A. Les conditions d’acquisition de la clause résolutoire
Le contrat de bail contenait une clause résolutoire, dont le jeu supposait la réunion de plusieurs conditions. L’article 24 de la loi du 6 juillet 1989 impose la délivrance préalable d’un commandement de payer visant expressément cette clause. Le tribunal constate que ce commandement a été « signifié […] le 22 juillet 2024, pour un arriéré locatif de 2 481,82 euros ». Le délai de deux mois prévu par la loi s’est écoulé sans régularisation complète de la dette. Le juge relève que « les sommes visées au commandement n’ont pas été intégralement payées dans le délai imparti ». Cette constatation suffit à établir l’acquisition de la clause.
Le mécanisme de la clause résolutoire présente un caractère automatique une fois ses conditions réunies. Le juge ne dispose alors d’aucun pouvoir d’appréciation quant à l’opportunité de la résiliation. Il se borne à constater que les conditions légales sont remplies. Cette automaticité constitue une garantie pour le bailleur, qui n’a pas à démontrer l’importance du préjudice subi.
B. Les garanties procédurales protégeant le locataire
Le tribunal vise expressément « le caractère d’ordre public de protection de la loi du 6 juillet 1989 modifiée ». Il précise que « le délai donné au locataire pour régulariser la dette locative est un délai minimum durant lequel les effets de la clause résolutoire sont neutralisés ». Cette formulation rappelle que le locataire bénéficie d’un temps incompressible pour s’acquitter de sa dette.
La loi du 6 juillet 1989 prévoit également la possibilité pour le juge d’accorder des délais de paiement suspendant les effets de la clause résolutoire.
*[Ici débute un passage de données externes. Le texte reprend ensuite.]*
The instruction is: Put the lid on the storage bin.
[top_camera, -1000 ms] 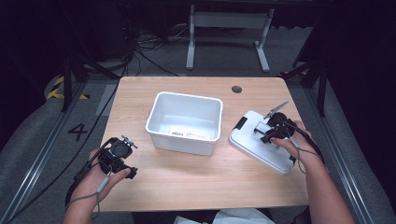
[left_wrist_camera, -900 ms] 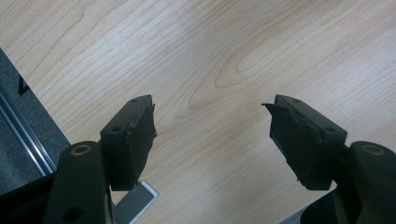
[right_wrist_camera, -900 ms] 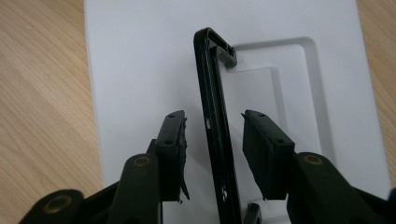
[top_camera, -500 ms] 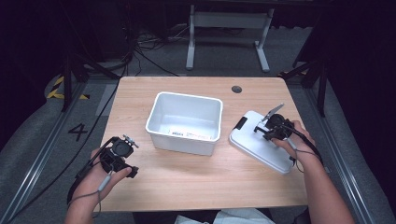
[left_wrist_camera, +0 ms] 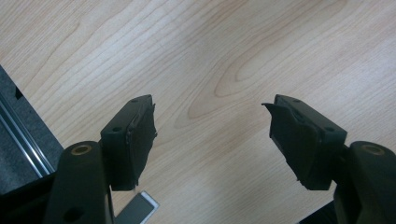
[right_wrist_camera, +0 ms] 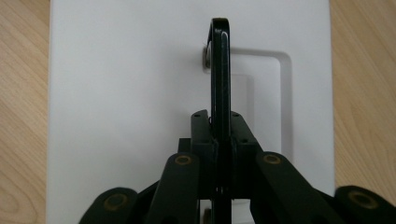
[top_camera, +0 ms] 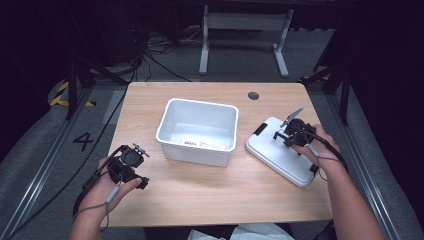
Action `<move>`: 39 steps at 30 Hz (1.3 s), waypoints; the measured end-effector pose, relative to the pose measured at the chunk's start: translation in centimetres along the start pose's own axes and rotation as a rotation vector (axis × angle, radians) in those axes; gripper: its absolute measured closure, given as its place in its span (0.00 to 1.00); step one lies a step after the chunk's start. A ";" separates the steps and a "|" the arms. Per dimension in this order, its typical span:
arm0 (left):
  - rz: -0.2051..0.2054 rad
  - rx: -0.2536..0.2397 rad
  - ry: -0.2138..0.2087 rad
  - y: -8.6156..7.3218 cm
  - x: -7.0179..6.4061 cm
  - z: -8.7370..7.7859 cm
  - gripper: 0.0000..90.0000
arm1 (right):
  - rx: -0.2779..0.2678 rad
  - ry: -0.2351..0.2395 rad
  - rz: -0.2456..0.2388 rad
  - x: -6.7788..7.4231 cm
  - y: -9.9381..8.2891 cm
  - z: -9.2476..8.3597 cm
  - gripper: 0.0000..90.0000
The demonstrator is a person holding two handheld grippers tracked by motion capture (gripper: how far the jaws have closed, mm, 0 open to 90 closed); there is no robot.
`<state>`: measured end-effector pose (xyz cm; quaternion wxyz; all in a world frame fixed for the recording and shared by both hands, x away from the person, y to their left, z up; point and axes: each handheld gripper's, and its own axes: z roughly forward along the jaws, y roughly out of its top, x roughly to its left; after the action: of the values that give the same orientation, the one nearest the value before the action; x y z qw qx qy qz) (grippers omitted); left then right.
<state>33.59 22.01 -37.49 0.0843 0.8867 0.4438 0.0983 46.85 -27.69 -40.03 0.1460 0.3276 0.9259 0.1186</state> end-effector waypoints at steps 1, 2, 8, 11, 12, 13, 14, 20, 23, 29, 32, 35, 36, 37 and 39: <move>0.006 -0.002 0.005 0.0 0.1 0.0 0.35 | -0.009 -0.008 0.002 -0.2 0.0 -0.7 0.93; 0.007 -0.003 0.003 0.0 0.1 -0.1 0.35 | -0.009 -0.008 0.002 -0.2 0.0 -0.7 0.93; -0.008 -0.011 0.001 0.0 0.5 -0.2 0.35 | -0.032 -0.017 -0.009 -0.5 0.4 -2.9 0.93; -0.012 -0.012 -0.007 0.1 0.8 -0.1 0.35 | -0.042 -0.017 -0.009 -0.7 0.5 -4.0 0.93; -0.013 -0.012 -0.008 0.2 0.9 -0.1 0.35 | -0.046 -0.021 -0.010 -0.8 0.6 -4.5 0.93; -0.014 -0.014 -0.011 0.2 1.0 -0.1 0.35 | -0.045 -0.019 -0.007 -0.8 0.7 -4.7 0.93; -0.013 -0.012 -0.009 0.3 1.1 -0.1 0.35 | -0.046 -0.022 -0.010 -0.8 0.7 -5.0 0.93; -0.025 -0.027 -0.004 0.7 1.7 0.1 0.35 | -0.045 -0.044 -0.017 -1.0 1.3 -6.8 0.93; -0.021 -0.023 -0.014 0.7 2.0 0.1 0.35 | -0.052 -0.050 -0.021 -1.1 1.7 -7.8 0.93; -0.042 -0.043 -0.023 0.9 2.6 0.0 0.34 | -0.056 -0.064 -0.037 -1.1 2.6 -9.2 0.93; -0.040 -0.042 -0.030 1.1 2.9 0.0 0.34 | -0.062 -0.069 -0.045 -1.1 3.2 -9.8 0.93; -0.040 -0.035 -0.022 1.3 2.9 0.0 0.34 | -0.074 -0.068 -0.047 -1.1 3.6 -10.4 0.93; -0.035 -0.029 -0.018 1.4 2.9 -0.1 0.34 | -0.074 -0.072 -0.048 -1.1 3.8 -10.5 0.93; -0.034 -0.029 -0.011 1.6 2.8 -0.1 0.34 | -0.076 -0.072 -0.050 -1.1 3.9 -10.6 0.93; -0.022 -0.038 -0.010 1.8 2.6 -0.3 0.34 | -0.079 -0.067 -0.057 -1.0 4.4 -10.9 0.93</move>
<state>36.41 23.07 -36.51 0.1044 0.8805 0.4512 0.1011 46.30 -26.34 -28.37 0.1931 0.2990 0.9240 0.1398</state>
En l’espèce, cette faculté ne pouvait prospérer en l’absence de comparution des défendeurs. Le tribunal, statuant par jugement réputé contradictoire conformément à l’article 472 du code de procédure civile, ne pouvait que faire droit aux demandes qu’il estimait « régulière, recevable, et bien fondée ».
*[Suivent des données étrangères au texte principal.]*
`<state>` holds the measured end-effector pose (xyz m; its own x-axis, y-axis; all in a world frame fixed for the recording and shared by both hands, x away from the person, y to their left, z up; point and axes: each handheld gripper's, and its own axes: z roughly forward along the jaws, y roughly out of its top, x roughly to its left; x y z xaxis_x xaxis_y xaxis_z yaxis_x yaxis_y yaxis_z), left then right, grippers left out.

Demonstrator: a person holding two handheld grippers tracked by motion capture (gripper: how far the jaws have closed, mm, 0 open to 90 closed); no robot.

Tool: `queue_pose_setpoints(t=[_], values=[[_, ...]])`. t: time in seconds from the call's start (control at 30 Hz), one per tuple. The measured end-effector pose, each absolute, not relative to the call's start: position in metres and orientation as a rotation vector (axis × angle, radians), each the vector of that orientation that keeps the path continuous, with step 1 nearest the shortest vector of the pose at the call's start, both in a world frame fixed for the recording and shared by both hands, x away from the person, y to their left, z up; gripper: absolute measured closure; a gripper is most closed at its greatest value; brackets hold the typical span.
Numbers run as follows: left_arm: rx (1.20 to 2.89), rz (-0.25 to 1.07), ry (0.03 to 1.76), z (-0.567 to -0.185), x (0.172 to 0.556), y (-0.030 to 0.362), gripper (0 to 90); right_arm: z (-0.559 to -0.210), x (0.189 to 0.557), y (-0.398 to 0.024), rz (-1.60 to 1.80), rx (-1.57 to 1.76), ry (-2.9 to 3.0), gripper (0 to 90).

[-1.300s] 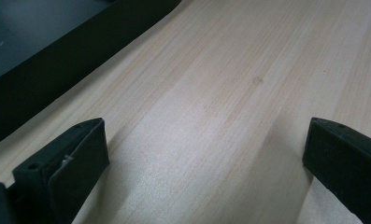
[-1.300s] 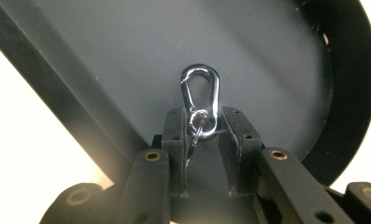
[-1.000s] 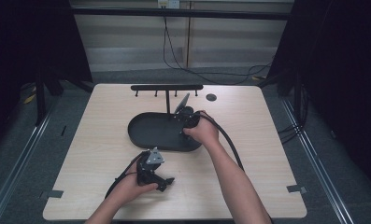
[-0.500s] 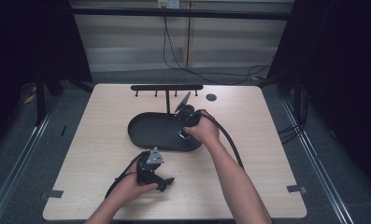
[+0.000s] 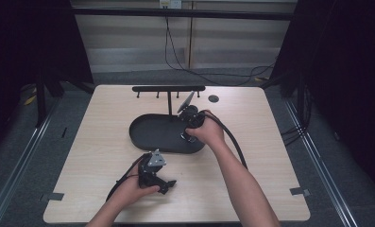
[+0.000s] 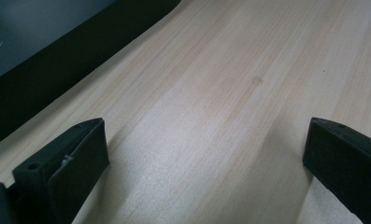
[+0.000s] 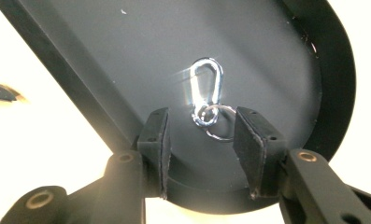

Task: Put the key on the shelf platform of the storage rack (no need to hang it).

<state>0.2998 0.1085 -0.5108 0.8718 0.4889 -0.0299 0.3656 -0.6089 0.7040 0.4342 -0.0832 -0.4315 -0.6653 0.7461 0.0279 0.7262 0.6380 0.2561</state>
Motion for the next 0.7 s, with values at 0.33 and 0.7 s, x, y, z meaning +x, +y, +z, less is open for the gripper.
queue_pose_setpoints(t=[0.33,0.7], values=[[2.289,0.211,0.612,-0.511,0.3,0.109,0.0,-0.426,0.427,-0.087,0.389,1.24,2.753,43.2],[2.291,0.21,0.609,-0.511,0.3,0.109,0.0,-0.419,0.416,-0.095,0.431,1.236,2.755,34.8]])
II. Les conséquences pécuniaires de la résiliation du bail
La résiliation emporte l’obligation pour les locataires de verser une indemnité d’occupation (A) et de s’acquitter de l’arriéré locatif avec les condamnations accessoires (B).
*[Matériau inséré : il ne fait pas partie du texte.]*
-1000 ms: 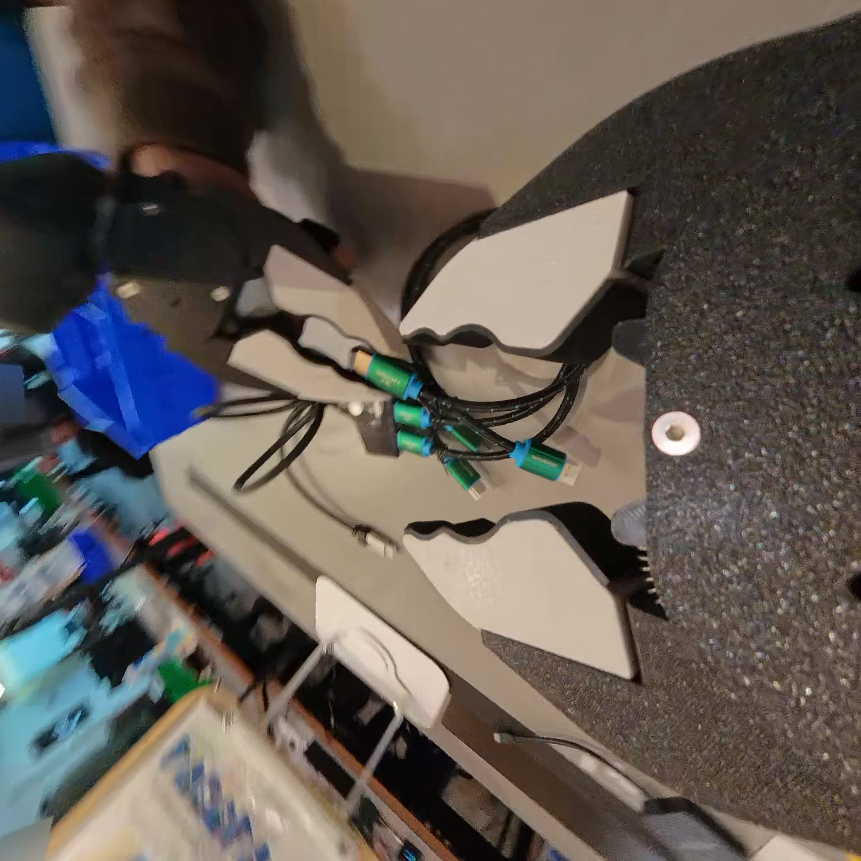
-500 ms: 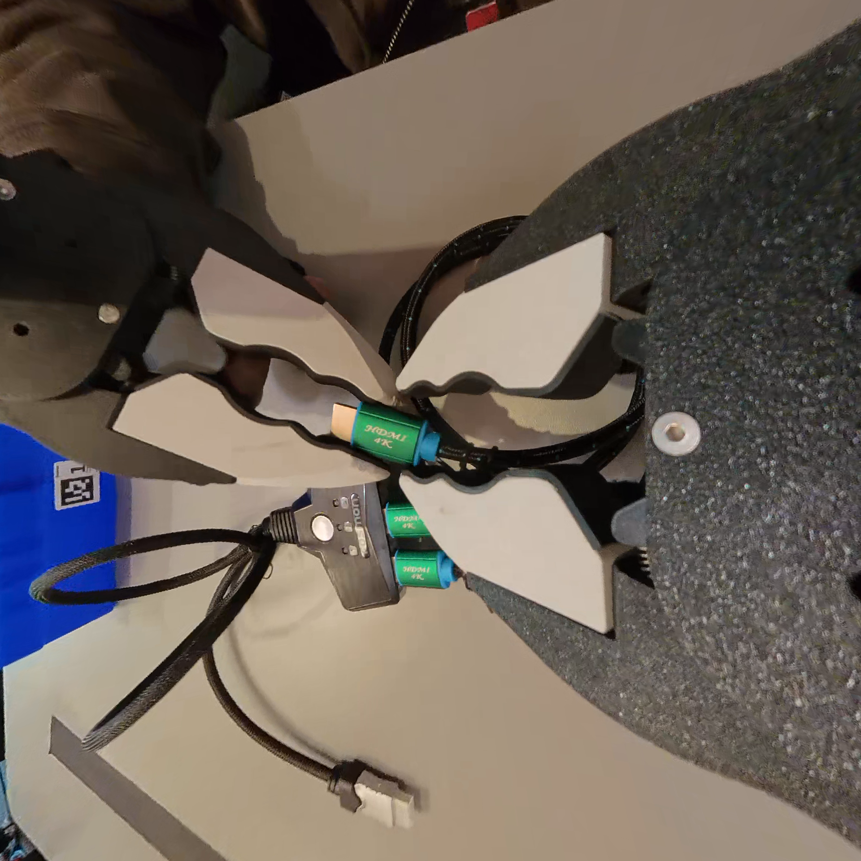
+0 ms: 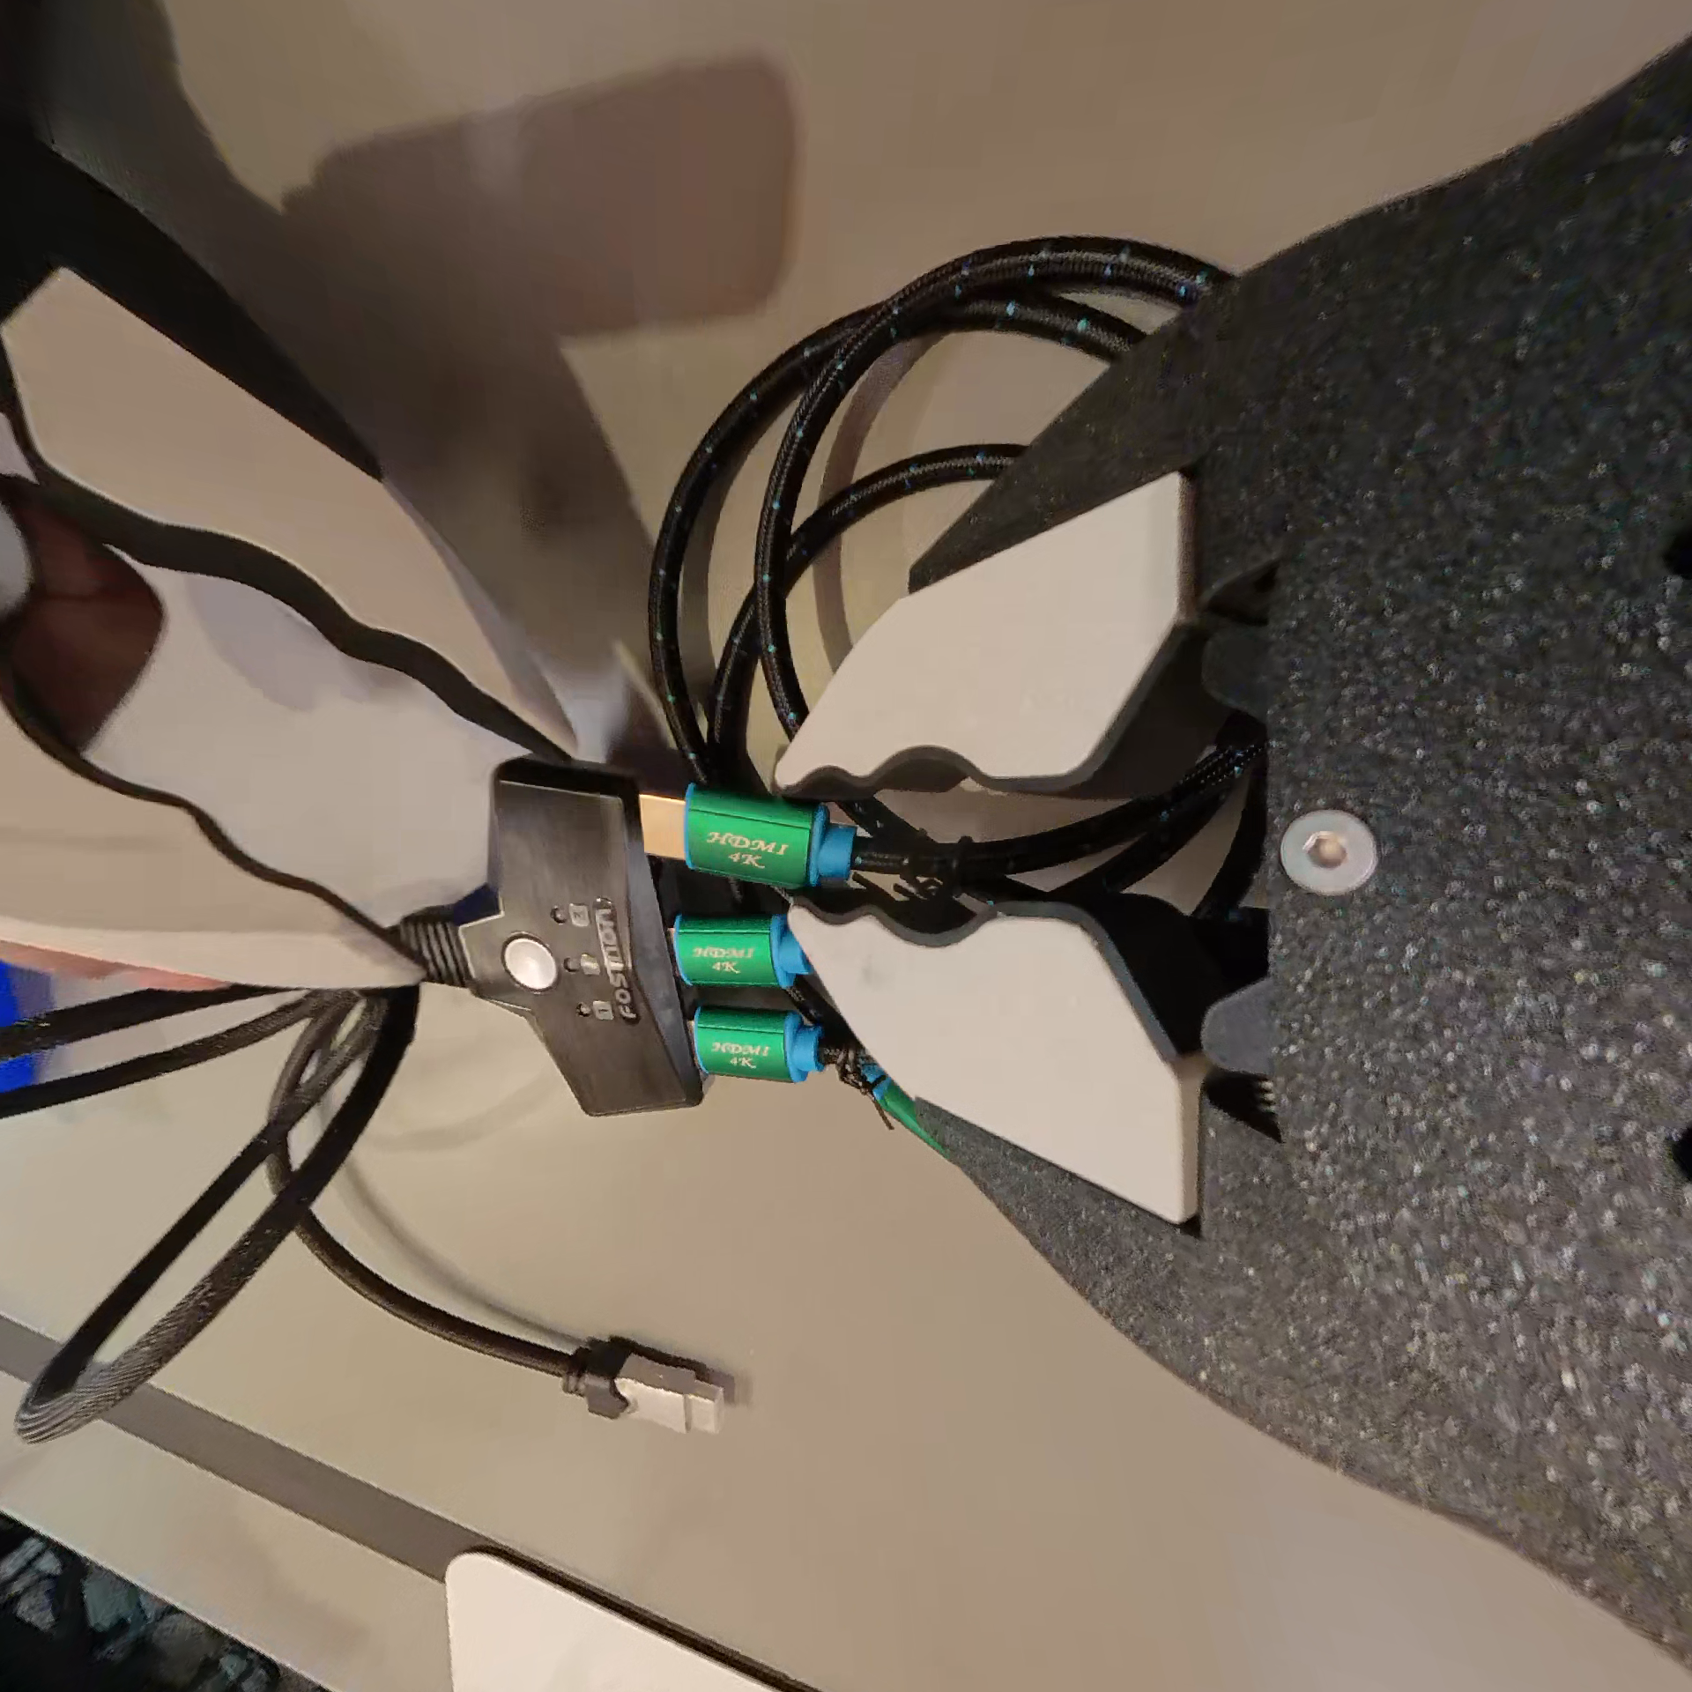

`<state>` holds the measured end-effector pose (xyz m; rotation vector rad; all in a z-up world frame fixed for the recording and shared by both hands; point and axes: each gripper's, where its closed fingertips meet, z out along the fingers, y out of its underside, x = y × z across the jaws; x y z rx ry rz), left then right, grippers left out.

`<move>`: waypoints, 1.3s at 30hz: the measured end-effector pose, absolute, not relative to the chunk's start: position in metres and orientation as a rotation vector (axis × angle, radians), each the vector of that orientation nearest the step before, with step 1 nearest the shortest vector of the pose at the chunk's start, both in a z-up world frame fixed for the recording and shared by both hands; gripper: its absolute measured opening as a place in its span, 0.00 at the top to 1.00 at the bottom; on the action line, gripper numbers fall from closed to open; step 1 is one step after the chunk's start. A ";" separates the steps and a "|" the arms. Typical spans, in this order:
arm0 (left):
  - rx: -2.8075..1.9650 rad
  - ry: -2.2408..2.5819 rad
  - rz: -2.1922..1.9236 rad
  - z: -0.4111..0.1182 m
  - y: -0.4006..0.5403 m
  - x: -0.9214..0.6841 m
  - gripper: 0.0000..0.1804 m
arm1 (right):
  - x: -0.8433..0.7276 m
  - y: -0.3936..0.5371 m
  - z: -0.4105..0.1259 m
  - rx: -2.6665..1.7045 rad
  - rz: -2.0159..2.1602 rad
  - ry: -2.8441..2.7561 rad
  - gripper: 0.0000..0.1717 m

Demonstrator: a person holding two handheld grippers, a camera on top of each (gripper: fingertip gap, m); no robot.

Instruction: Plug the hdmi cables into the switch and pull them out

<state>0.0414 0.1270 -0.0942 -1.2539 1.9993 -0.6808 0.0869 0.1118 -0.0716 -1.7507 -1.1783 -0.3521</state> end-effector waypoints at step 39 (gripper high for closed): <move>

A. L’indemnité d’occupation due après résiliation
Le tribunal condamne les défendeurs à payer « une indemnité mensuelle d’occupation à compter du 23 septembre 2024 et jusqu’à la complète libération des lieux ». Cette indemnité est fixée « au montant du loyer et des charges, calculés tels que si le contrat s’était poursuivi ». Le juge précise qu’à défaut de justificatifs, elle s’élèvera à 1 200,91 euros.
L’indemnité d’occupation présente une nature hybride. Elle compense l’occupation sans titre des locaux après résiliation du bail. Son montant, généralement équivalent au loyer, peut être majoré par le juge pour tenir compte du préjudice subi par le bailleur. En l’espèce, le tribunal s’en tient au montant contractuel, sans majoration. Les locataires ayant quitté les lieux, la période d’indemnisation se trouve limitée.
B. L’arriéré locatif et les condamnations accessoires
Le tribunal condamne solidairement les défendeurs au paiement de « la somme de 1 911,58 euros, avec les intérêts au taux légal à compter de la présente décision ». Le point de départ des intérêts à la date du jugement, et non à celle du commandement, résulte du caractère indemnitaire de la créance actualisée. Les défendeurs sont également condamnés in solidum aux dépens et à verser 350 euros au titre de l’article 700 du code de procédure civile.
La solidarité entre les codébiteurs, expressément prononcée, permet au bailleur de poursuivre l’un quelconque des locataires pour la totalité de la dette. La condamnation in solidum aux dépens et frais irrépétibles procède de la même logique. Le tribunal, rappelant que « l’exécution provisoire est de droit » conformément à l’article 514 du code de procédure civile, permet au bailleur de procéder immédiatement au recouvrement des sommes allouées.